Work instructions:
Return all lines of the data in which the string "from" occurs.

Dataset content:

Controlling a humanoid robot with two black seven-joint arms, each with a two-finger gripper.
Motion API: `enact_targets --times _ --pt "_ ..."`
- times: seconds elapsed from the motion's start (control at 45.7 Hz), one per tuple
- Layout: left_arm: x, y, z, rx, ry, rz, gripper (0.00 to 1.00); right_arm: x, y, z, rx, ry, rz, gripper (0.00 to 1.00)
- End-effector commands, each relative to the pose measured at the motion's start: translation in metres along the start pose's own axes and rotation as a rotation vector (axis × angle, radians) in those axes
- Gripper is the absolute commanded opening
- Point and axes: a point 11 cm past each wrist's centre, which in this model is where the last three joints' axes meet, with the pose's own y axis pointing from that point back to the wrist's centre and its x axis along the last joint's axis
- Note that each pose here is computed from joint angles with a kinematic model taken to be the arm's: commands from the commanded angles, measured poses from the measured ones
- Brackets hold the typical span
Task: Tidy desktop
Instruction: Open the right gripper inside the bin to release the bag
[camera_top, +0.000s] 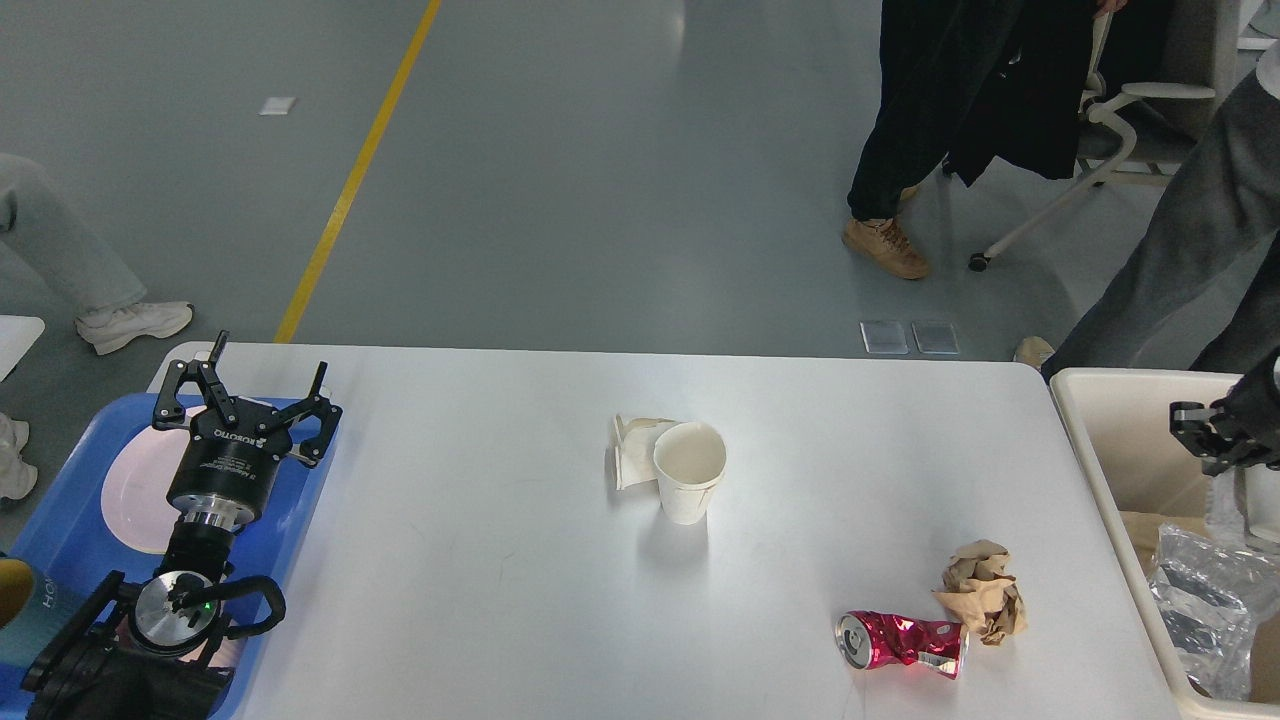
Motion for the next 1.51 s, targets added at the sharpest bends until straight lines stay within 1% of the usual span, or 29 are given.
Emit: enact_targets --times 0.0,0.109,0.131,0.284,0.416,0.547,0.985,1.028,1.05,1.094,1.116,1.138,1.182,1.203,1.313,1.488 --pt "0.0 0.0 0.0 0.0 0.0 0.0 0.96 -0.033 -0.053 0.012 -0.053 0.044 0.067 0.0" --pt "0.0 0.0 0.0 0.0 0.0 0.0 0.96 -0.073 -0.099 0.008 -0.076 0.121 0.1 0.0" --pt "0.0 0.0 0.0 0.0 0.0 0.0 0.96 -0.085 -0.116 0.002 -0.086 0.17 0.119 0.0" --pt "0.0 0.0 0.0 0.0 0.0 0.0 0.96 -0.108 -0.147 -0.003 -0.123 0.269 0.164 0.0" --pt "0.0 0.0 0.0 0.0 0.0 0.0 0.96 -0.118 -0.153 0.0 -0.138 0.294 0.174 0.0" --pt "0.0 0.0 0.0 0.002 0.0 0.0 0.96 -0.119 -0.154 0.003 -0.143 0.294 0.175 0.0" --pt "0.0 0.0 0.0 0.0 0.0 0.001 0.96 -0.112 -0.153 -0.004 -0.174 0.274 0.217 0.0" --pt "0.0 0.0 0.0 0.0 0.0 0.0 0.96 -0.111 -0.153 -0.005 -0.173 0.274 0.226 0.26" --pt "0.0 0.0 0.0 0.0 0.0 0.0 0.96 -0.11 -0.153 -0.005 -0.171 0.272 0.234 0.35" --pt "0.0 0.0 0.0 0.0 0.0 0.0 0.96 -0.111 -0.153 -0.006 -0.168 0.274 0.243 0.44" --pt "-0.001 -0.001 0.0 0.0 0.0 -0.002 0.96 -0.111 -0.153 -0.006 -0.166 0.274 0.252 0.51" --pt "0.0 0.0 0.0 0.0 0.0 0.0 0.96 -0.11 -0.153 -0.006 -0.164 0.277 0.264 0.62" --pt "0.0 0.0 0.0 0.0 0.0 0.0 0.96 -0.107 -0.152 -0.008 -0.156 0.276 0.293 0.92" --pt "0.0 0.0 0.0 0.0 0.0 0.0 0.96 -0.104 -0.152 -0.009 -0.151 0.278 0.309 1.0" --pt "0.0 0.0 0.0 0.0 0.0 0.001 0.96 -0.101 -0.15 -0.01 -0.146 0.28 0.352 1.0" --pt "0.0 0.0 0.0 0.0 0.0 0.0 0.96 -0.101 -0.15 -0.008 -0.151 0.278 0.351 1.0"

Task result:
- times: seconds elapsed from the motion's start (control at 45.7 Hz), one per tuple
- Point and axes: a point 11 cm past each wrist's centre, which in this model is where the last three joints' axes meet, with the pose's own y axis pointing from that point back to the wrist's centre and its x axis along the last joint's axis
- Note that each pose here is computed from joint angles with a kinematic model taken to be the arm's: commands from the commanded angles, measured poses from the measured ones

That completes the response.